Doğruya doğru yanlışa yanlış, olumluya olumlu, olumsuza da olumsuz demek gibi bir alışkanlığım var kendimi bildim bileli.
O yüzden uluslararası kredi derecelendirme kuruluşu S&P'nin, Türkiye'nin kredi notunu "B"den "B+"ya yükseltirken, kredi notu görünümünü "pozitif" olarak korumasını, oldukça 'olumlu' bir gelişme olarak değerlendirdim dünkü yazımda.
S&P'nin ülke kredi notumuzu, 11 yılın ardından 1 kademe artırması elbette öyle basit bir konu değil.
Daha önce de Fitch Ratings Mart ayında Türkiye'nin kredi notunu "B"den "B+"ya yükseltirken, not görünümünü ise "durağan"dan "pozitif"e çevirmişti.
Böylece, Türk ekonomisi uluslararası derecelendirme kuruluşlarından gelen pozitif mesajlarla moral bulmuş oldu.

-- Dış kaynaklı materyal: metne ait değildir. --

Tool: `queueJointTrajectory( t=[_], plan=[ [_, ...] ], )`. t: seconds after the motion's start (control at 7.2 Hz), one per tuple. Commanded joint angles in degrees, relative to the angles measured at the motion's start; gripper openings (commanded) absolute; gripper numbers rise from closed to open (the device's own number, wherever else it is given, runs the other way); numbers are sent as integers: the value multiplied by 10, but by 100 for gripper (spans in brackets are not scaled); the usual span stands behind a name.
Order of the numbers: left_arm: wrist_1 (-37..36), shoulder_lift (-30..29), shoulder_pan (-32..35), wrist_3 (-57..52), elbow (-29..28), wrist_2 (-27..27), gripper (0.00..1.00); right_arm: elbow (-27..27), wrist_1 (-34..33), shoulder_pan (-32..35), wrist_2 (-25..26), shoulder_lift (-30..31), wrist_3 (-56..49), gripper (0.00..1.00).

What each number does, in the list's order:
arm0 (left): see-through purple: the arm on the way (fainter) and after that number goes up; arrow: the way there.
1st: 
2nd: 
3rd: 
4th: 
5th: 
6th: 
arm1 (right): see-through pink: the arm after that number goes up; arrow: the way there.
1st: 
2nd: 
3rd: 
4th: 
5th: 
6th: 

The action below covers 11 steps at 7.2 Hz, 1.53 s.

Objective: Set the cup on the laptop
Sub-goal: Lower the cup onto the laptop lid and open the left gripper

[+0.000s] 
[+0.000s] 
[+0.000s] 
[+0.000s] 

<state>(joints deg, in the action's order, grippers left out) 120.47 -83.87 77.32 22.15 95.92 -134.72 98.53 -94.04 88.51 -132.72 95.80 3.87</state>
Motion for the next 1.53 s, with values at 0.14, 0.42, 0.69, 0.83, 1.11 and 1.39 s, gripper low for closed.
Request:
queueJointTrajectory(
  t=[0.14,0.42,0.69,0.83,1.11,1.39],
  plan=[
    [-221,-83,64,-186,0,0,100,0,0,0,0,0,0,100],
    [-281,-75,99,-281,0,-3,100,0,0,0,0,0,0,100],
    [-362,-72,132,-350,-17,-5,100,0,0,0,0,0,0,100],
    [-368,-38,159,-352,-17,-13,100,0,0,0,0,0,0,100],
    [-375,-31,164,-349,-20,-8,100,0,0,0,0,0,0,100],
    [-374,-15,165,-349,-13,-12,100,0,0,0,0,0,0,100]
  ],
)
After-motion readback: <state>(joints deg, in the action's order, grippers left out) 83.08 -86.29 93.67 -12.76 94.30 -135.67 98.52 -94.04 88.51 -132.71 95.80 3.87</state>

Bu not artışları, 2023 biçimlerinden sonra göreve gelen Mehmet Şimşek ve ekibinin ekonomi uygulamalarına, ulusal arası camiadan gelen 'güven' duygusunu işaret ediyor.

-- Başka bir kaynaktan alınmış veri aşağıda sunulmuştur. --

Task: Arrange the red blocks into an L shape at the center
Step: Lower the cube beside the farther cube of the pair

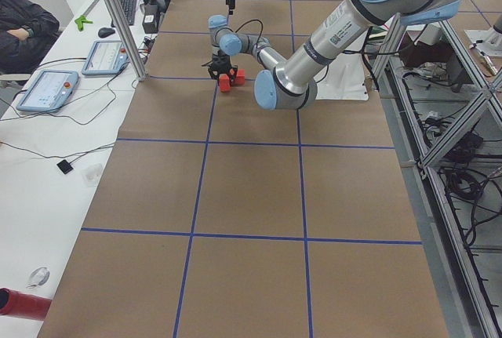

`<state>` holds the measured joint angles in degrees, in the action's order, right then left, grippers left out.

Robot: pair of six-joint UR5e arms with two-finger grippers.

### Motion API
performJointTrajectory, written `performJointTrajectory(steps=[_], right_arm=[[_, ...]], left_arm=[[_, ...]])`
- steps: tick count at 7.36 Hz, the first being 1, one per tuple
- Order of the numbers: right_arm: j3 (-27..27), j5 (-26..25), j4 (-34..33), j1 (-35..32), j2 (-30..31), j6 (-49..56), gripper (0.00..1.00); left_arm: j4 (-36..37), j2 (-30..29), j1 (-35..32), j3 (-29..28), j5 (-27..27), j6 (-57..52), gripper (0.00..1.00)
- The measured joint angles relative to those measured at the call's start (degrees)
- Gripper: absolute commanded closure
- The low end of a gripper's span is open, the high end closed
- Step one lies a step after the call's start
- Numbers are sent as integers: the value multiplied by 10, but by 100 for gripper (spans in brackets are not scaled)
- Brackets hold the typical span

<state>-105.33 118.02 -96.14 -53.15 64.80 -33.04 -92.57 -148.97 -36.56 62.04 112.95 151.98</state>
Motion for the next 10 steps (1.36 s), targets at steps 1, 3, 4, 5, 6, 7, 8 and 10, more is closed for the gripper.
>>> performJointTrajectory(steps=[1, 3, 4, 5, 6, 7, 8, 10], right_arm=[[0, 0, 0, 0, 0, 0, 1], [1, -1, 0, 1, -1, 1, 1], [2, -1, 1, 1, -1, 1, 1], [3, -1, 1, 1, -2, 1, 1], [4, -1, 1, 1, -2, 1, 1], [4, -1, 0, 1, -3, 0, 1], [4, -1, 0, 1, -3, 0, 1], [4, -1, 1, 1, -4, 0, 1]], left_arm=[[1, 0, 0, 1, 0, -1, 100], [2, 0, 1, 2, 1, -1, 100], [2, 1, 1, 3, 1, -1, 100], [2, 1, 1, 4, 1, -1, 100], [2, 1, 2, 4, 1, -1, 100], [4, 1, 2, 5, 2, -1, 100], [9, 1, 2, 6, 4, -2, 100], [16, 2, 2, 8, 12, -3, 100]])
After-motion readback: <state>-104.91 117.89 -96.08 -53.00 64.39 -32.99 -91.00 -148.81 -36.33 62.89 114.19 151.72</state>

Tamam bunlar olumlu gelişmeler ancak, bizim asıl derdimiz şu lanet olası enflasyon. Fakir fukarayı, sabit gelirliyi inim inim inleten, TL'nin değerini dibe çeken, orta sınıfı çökerten enflasyonla mücadele bizim asıl önemli konumuz.
Ekonomi yönetiminin bütün aktörleri enflasyonun yılın ikinci yarısından itibaren düşeceğini söylüyorlar ama nisan ayı verileri bile, enflasyon canavarının direnişini de gözler önüne seriyor.

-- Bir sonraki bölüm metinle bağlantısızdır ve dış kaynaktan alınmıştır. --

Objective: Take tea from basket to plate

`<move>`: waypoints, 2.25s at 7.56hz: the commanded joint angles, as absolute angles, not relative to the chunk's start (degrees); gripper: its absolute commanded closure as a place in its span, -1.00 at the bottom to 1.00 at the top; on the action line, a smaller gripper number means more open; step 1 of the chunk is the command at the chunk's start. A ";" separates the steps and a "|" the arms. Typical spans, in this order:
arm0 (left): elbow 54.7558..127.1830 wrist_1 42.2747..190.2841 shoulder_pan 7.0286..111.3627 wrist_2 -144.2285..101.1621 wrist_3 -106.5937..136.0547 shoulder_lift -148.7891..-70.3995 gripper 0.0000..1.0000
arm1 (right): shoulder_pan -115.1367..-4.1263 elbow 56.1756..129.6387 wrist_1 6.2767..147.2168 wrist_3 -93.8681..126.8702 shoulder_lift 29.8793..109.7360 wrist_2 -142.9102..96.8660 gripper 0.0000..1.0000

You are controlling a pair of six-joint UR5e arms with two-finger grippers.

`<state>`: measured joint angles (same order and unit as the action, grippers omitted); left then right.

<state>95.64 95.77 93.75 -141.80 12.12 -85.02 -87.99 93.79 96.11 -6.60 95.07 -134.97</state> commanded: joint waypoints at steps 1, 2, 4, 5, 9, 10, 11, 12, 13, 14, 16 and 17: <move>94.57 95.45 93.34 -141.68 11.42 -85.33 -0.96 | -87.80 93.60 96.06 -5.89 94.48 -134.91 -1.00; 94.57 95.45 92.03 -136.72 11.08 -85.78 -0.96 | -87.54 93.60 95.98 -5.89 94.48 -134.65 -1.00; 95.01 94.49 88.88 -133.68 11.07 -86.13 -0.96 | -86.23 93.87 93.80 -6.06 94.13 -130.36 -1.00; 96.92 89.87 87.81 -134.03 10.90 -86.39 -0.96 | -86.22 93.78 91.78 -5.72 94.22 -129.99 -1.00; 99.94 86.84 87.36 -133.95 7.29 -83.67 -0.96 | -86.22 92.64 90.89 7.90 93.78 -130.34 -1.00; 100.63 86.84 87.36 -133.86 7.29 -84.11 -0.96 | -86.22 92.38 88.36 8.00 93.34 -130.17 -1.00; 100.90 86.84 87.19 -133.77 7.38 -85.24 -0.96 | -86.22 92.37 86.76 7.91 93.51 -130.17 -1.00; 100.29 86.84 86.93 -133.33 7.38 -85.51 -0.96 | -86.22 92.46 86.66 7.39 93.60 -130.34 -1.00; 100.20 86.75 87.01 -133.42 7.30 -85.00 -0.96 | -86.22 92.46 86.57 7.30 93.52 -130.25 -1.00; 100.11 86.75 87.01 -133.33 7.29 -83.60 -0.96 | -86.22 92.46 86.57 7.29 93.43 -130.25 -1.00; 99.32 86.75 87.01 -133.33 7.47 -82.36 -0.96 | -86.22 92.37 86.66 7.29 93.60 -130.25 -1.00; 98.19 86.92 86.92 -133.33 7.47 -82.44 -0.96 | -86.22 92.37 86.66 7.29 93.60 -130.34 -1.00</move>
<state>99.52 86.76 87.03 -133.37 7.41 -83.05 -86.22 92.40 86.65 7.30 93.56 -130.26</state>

'Enflasyon düşecek' söylemlerinde asıl önemli olan konu, "Bu düşüşü halk ne zaman hissedecek" meselesi. Çünkü bu düşüşü 'hissetmeden', vatandaşın enflasyon düşecek söylemine inanmasını kimse beklemesin derim.
Gerçi kimi alanlarda örneğin konut fiyatları ve otomotivde, bir miktar gerilemeler olduğu gözlemlenebiliyor ancak asıl sıkıntı mutfakta. Yani gıda ve hizmetler sektöründe.
Çünkü vatandaş en küçük bir ihtiyacı için bile markete gidecek olsa, neredeyse bir servet ödüyor hala. İşte gıda fiyatlarındaki bu yüksek enflasyon kırılmadığı sürece, vatandaşın moralinin yükselmesi ve ekonomi yönetimine inanması da mümkün olmayacaktır.
Yani mesele, hem yurt içinde hem de yurt dışında ekonomiye olan güvenin artması.
Bu arada hükümet, fahiş fiyat artışı ve stokçuluk cezalarında artış öngören bir kanun teklifini de TBMM başkanlığına sunmuş.
Düzenleme ile fahiş fiyat artışı için öngörülen ceza tutarı, 100 bin liradan 1 milyon liraya kadar artırılıyor. Ayrıca stokçuluk için öngörülen ceza tutarı ise her bir aykırılık için 1 milyon TL'den 12 milyon TL'ye kadar yükseltiliyor. Umarım öyle kanun teklifi olarak kalmaz da yasalaşır.
Bu arada enflasyon yüksek oldukça, reel sektörün durumu da giderek bozuluyor. TOBB’un yayınladığı Kurulan ve Kapanan Şirket İstatistikleri’ne göre zorlu finansman koşulları ve düşük talep yüzünden yılın ilk üç ayında kapanan şirket sayısı yüzde 27 artarken, tasfiye kararı alan şirket sayısı 7 bin 500’ü geçti. Mali yapısı bozulan 214 şirket de konkordato için mahkeme yolunu tuttu.
Konkordatolarda alarm veren sektör ise ekonominin lokomotifi olarak gösterilen; inşaat sektörü!
İnşaat sektörünü ise, tekstil sektörü takip ediyor.
Yani bu yüksek enflasyonla, sadece vatandaşın değil şirketlerin ve firmaların da oyunda kalması artık iyice güçleşiyor!